+1 to the general notes of the convo not much to add
via Newton Mail
[https://cloudmagic.com/k/d/mailapp?ct=dx&cv=10.0.51&pv=10.15.6&source=email_footer_2]
On Wed, Oct 7, 2020 at 6:05 AM, Kaxil Naik <[email protected]> wrote:
As long as we make sure LocalExecutor works fine with Sqlite, I am fine
with that. But we find any issues with making Sqlite work with
LocalExecutor, we should the SequentialExecutor as for new users, they can
easily start Airflow without having to worry about DB setup.
Regards, Kaxil
On Wed, Oct 7, 2020, 10:36 Jarek Potiuk < [email protected]
[[email protected]] > wrote:
Right - if we make sqlite works with LocalExecutor, there is no reason to
keep Sequential Executor :).
J.
On Wed, Oct 7, 2020 at 11:26 AM Ash Berlin-Taylor < [email protected]
[[email protected]] > wrote:
Oh good point.
I'll take a look -- I think our "don't use SQLite from more than one
process" is over-zealous, as SQLite has built in locking and can be used by
multiple processes at the same time, with a few caveats.
http://www.sqlite.org/draft/faq.html#q5
[http://www.sqlite.org/draft/faq.html#q5]
Multiple processes can have the same database open at the same time.
Multiple processes can be doing a SELECT at the same time. But only one
process can be making changes to the database at any moment in time,
however. SQLite uses reader/writer locks to control access to the database.

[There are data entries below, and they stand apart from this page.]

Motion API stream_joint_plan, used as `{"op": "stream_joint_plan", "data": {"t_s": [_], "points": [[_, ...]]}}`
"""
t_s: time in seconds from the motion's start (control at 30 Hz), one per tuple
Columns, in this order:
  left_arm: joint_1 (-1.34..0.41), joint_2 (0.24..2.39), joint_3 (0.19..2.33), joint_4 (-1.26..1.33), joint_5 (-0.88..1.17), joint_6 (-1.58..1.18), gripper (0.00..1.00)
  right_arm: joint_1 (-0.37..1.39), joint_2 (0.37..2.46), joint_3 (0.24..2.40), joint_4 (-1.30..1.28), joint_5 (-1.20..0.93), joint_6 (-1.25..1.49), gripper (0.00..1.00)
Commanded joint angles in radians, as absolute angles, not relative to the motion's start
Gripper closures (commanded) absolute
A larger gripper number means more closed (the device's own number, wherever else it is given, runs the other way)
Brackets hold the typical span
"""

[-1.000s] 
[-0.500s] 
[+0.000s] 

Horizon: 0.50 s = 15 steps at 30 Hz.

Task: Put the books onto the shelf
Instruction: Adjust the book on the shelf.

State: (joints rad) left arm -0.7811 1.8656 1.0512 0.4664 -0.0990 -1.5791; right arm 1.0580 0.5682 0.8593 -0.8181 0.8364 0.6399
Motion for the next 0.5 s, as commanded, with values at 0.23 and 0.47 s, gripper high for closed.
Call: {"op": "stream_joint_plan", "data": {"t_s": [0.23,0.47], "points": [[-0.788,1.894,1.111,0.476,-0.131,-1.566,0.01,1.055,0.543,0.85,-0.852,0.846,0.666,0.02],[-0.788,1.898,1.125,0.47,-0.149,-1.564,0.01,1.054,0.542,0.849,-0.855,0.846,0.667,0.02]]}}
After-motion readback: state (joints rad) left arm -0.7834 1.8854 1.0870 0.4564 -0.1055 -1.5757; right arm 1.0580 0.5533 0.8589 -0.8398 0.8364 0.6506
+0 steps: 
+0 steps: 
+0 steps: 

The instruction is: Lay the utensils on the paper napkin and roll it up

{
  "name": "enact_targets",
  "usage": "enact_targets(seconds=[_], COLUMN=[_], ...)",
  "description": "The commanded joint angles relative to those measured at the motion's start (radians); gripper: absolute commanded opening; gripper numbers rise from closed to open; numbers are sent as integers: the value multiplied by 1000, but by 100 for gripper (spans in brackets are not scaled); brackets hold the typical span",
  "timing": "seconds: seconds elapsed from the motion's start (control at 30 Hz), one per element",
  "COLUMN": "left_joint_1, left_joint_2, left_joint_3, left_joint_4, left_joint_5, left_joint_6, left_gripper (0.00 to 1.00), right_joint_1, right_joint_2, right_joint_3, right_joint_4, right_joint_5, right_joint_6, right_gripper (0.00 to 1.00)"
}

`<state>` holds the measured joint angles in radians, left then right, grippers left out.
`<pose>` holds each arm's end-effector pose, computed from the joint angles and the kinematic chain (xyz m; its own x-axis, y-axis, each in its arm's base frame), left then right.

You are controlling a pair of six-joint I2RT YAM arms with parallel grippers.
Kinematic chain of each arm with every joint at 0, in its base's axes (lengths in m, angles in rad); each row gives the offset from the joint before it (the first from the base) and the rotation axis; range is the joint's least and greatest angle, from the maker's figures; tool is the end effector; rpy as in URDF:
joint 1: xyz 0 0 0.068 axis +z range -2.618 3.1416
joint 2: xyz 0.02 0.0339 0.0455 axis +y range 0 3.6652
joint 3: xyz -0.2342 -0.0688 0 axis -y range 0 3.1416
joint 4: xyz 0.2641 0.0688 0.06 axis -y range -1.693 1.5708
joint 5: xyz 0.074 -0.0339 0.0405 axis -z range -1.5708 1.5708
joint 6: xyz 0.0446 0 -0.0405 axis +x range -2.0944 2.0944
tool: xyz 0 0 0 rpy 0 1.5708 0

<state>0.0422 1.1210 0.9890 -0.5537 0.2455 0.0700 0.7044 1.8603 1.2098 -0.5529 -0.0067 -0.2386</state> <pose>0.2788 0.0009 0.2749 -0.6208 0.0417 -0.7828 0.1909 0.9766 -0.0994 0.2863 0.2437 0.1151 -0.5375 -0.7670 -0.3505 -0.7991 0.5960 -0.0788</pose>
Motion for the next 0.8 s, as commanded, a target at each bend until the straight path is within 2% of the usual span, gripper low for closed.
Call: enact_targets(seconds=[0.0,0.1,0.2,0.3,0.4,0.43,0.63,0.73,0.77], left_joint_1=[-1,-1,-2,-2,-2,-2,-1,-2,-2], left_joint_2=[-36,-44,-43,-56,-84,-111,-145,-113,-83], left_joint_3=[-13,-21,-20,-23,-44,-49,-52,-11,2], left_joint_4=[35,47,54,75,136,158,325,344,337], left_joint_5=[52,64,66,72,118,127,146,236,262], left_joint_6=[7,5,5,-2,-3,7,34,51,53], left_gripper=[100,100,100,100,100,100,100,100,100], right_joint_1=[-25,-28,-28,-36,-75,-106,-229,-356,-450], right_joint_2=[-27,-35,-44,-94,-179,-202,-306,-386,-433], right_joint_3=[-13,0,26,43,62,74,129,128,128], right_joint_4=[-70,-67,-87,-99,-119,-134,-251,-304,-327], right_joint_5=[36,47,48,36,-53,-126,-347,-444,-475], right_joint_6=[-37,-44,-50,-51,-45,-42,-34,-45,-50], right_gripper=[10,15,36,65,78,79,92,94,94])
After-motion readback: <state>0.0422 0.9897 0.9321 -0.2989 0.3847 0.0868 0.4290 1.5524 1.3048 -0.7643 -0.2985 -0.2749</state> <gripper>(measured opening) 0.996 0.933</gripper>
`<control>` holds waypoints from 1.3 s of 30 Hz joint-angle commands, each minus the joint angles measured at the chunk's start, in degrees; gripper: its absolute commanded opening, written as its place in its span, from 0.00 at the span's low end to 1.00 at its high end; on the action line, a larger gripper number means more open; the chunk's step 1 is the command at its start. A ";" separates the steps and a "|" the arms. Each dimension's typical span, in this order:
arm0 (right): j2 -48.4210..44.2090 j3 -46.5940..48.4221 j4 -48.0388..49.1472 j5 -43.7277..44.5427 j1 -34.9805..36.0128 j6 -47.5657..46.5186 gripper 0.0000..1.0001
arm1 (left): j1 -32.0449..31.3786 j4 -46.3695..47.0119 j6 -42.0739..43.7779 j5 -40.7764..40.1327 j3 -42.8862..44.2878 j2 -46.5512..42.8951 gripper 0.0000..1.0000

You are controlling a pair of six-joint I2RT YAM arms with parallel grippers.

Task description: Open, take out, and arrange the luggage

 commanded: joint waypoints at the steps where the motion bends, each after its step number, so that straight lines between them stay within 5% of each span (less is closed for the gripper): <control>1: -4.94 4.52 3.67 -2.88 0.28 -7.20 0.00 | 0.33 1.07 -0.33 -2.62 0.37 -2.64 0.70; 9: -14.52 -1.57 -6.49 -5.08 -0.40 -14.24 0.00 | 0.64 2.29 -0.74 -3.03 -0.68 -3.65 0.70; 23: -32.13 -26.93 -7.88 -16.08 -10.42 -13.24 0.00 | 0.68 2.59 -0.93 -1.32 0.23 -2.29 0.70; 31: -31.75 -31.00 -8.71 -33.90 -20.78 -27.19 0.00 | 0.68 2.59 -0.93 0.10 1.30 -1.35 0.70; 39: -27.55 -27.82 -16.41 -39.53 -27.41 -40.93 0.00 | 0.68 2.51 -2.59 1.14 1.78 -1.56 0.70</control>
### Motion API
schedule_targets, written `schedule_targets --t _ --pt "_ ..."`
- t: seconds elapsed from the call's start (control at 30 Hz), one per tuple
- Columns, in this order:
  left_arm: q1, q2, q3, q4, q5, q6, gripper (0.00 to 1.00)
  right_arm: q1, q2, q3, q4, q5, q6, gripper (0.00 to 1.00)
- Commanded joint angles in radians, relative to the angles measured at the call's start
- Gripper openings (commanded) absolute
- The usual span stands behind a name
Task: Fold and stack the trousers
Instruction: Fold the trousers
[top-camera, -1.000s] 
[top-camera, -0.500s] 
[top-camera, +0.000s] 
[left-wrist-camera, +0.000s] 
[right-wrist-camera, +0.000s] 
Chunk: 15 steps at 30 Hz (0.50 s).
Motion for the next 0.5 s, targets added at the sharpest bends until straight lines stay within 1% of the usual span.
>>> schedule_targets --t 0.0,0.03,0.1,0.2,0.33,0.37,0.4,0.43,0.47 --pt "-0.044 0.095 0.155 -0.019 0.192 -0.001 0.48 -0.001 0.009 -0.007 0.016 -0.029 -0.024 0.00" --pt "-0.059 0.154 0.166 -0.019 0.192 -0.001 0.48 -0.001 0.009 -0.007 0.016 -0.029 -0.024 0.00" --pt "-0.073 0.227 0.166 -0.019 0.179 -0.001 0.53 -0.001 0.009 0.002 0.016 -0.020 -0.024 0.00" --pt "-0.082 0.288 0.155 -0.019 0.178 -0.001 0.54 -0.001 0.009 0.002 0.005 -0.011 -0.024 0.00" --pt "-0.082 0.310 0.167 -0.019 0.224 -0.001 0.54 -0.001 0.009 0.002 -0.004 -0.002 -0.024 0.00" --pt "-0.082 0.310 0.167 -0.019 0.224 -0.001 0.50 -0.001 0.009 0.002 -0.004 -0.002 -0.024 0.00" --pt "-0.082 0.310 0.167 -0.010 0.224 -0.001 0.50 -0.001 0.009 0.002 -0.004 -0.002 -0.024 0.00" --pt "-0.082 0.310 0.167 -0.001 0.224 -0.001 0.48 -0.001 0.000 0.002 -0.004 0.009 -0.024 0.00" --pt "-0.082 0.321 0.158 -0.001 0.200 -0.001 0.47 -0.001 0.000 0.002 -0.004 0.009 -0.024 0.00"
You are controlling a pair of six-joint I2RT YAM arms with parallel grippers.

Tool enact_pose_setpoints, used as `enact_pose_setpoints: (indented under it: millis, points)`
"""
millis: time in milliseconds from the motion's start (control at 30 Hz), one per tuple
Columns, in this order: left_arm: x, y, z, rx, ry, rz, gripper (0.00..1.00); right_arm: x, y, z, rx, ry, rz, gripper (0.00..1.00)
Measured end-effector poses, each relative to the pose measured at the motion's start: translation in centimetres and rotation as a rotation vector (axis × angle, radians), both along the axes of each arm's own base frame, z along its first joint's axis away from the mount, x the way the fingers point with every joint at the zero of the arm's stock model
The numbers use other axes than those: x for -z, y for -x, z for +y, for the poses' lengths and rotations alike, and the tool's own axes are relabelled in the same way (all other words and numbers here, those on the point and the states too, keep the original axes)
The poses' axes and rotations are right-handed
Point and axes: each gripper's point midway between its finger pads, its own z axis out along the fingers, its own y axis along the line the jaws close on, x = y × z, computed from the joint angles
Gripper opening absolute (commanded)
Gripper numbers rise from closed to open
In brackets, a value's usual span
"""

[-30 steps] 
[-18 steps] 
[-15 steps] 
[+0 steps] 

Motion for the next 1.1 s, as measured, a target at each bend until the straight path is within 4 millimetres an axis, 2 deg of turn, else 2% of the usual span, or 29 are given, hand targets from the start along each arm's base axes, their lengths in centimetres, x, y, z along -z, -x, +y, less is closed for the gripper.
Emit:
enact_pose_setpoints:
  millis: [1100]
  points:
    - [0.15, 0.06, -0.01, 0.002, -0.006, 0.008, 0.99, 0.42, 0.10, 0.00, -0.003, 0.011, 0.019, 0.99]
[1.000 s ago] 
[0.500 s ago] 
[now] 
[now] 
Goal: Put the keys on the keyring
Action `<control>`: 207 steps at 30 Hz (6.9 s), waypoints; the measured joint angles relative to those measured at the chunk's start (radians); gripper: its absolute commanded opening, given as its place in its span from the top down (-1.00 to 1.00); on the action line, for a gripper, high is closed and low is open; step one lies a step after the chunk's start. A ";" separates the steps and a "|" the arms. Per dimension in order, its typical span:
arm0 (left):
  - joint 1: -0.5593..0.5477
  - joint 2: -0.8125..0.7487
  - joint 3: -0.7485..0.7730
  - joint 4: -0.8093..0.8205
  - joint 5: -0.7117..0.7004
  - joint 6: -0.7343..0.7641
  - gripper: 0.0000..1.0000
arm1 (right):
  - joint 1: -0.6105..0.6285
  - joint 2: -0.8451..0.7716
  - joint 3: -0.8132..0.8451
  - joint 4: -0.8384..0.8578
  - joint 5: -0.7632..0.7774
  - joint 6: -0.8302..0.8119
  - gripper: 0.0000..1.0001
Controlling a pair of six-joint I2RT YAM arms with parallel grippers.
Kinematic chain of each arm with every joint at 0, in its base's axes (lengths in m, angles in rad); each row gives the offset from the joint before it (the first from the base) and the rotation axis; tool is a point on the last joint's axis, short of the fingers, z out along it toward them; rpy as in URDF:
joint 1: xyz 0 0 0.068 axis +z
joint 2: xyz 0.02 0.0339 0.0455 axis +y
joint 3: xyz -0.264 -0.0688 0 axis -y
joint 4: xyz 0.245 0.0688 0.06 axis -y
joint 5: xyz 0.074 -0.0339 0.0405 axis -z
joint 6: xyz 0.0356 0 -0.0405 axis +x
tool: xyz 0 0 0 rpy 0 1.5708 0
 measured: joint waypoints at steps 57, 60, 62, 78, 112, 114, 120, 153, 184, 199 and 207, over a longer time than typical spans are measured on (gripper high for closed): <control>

(Under Win95/98/ME which lacks support for reader/writer locks, a
probabilistic simulation is used instead.) But use caution: this locking
mechanism might not work correctly if the database file is kept on an NFS
filesystem. This is because fcntl() file locking is broken on many NFS
implementations. You should avoid putting SQLite database files on NFS if
multiple processes might try to access the file at the same time. On
Windows, Microsoft's documentation says that locking may not work under FAT
filesystems if you are not running the Share.exe daemon. People who have a
lot of experience with Windows tell me that file locking of network files
is very buggy and is not dependable. If what they say is true, sharing an
SQLite database between two or more Windows machines might cause unexpected
problems. We are aware of no other embedded SQL database engine that
supports as much concurrency as SQLite. SQLite allows multiple processes to
have the database file open at once, and for multiple processes to read the
database at once. When any process wants to write, it must lock the entire
database file for the duration of its update. But that normally only takes
a few milliseconds. Other processes just wait on the writer to finish then
continue about their business. Other embedded SQL database engines
typically only allow a single process to connect to the database at once.
So it's doable, we've just been overly cautious in the past.
You're right that the change isn't just removing the executor though! I
think worth it overall though.
-ash
On Oct 7 2020, at 10:07 am, Jarek Potiuk < [email protected]
[[email protected]] > wrote: How about sqlite? I believe it only
runs with Sequential Executor?
On Wed, Oct 7, 2020 at 10:59 AM Ash Berlin-Taylor < [email protected]
[[email protected]] > wrote: Hi everyone,
I've just had a thought: the sequential executor is gives an all around
pretty bad experience (it blocks the scheduler, you'll see "scheduler
stopped heartbeating" messages if your task run takes a while.
So I'd like to propose we change the default executor to LocalExecutor --
to do this we should probably change the default number of slots/processes
from 16 to num cpus.
Thoughts?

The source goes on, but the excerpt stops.